Cécile était rentrée chez elle. On
n'osait pas trop y toucher parce qu'elle faisait partie d'une famille trop
noble et trop connue. Mais Almachius envoya quand même des émissaires
afin de lui proposer de sacrifier aux idoles. Ceux-ci étaient très
gênés de remplir une telle mission. Devant la douceur de Cécile,
ils se mirent à pleurer en la suppliant de ne pas les obliger à obtempérer
aux ordres d'Almachius. Mais, vous pensez bien, Cécile refusa et se
tint sur ses positions.
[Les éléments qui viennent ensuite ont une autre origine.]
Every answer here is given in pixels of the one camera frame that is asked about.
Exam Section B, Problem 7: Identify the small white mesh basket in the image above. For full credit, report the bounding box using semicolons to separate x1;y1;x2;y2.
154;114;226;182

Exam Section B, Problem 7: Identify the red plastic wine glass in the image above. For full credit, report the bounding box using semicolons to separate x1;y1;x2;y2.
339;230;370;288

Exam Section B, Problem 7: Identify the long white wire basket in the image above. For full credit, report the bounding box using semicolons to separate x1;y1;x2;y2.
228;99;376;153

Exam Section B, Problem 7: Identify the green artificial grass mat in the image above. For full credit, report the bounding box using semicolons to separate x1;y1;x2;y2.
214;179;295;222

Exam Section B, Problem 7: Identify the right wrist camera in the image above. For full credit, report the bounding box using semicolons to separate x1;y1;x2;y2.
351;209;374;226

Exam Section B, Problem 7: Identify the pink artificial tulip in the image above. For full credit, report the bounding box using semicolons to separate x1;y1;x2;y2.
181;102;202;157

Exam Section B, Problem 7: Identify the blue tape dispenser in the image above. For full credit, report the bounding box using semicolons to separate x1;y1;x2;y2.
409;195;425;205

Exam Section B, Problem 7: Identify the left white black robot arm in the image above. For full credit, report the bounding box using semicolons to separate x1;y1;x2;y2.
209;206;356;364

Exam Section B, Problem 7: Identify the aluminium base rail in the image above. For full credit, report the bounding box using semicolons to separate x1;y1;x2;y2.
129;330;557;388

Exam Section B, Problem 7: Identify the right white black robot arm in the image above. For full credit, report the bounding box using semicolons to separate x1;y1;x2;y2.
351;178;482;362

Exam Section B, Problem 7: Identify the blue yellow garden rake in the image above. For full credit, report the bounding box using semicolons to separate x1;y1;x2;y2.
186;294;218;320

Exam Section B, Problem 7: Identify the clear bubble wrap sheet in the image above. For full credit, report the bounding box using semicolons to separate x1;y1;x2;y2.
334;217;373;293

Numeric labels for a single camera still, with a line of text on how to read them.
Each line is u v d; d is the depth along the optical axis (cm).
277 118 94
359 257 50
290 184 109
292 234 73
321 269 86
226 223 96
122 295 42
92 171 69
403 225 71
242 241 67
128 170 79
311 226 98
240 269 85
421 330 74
Elle grimpa sur un marbre et leur fit un discours
qui acheva de les convertir. Elle leur proposa de revenir le lendemain pour
se faire baptiser.
Ils retournèrent chez Almachius pour rendre compte de leur mission.
Mais celui-ci, sans doute distrait par autre chose, n'écouta pas ce
qu'ils dirent. Le lendemain, ils retournèrent chez Cécile qui
avait fait venir le pape Urbain afin de les baptiser. Ce jour là, il
baptisa quatre cents personnes.
Finalement, Cécile fut sommée de comparaître devant le tribunal. Après un long discours vantant les mérites des chrétiens, Cécile fut condamnée à être reconduite chez elle pour y être étouffée dans sa salle de bain. Almachius ne voulait pas d'une mort glorieuse comme la décapitation. C'eut été faire trop d'honneur à Cécile. On l'enferma donc dans son caldarium et on fit du feu tout autour. Mais Cécile passa tranquillement la journée dans sa salle de bain sans que les vapeurs l'incommodent.
Almachius était vaincu par une coriace. C'était
insupportable. Il décida donc de lui faire couper la tête. Le
bourreau se présenta chez Cécile qui était pleine d'allégresse à l'idée
du martyre. Elle présenta son cou. Le bourreau, mal assuré -
allez savoir pourquoi ? - lui donna un premier coup mais la rata, il ne fit
qu'une petite blessure. Il lui donna un deuxième coup mais la rata à nouveau.
Jamais deux sans trois, le troisième coup manqua son but. Les trois
coups donnés, Cécile était toujours bien vivante. Ensanglantée
mais vivante. La loi interdisait à un bourreau d'achever la victime
s'il n'avait pas réussi à l'abattre après trois coup.
Il quitta la maison en laissant Cécile baigner dans son sang au milieu
de la salle de bain.
Comme la porte était restée ouverte, les gens s'y précipitèrent
en recueillant le sang de la vierge sur des linges. Pendant trois jours, la
salle de bain ne désemplit pas de gens qui la réconfortaient
et qui lui ramassaient le sang. Urbain, qui s'était absenté,
revint enfin au bout de ces trois jours pour lui donner une dernière
bénédiction. Cécile était couchée sur le
côté droit et l'on voyait nettement sur son cou la marque des
trois essais du bourreau. Enfin, elle rendit l'âme.
Cécile est la reine de l'harmonie. Il se pourrait que ce patronage soit dû à son nom "aveugle" qui donne aux oreilles une prépondérance sur les yeux ?
On ne sait pas trop qui est ce "pape" Urbain. Il y a bien un Urbain qui fut pape de 222 à 230. Mais est-ce lui ?
Elle est patronne d'Albi et de Cagliari.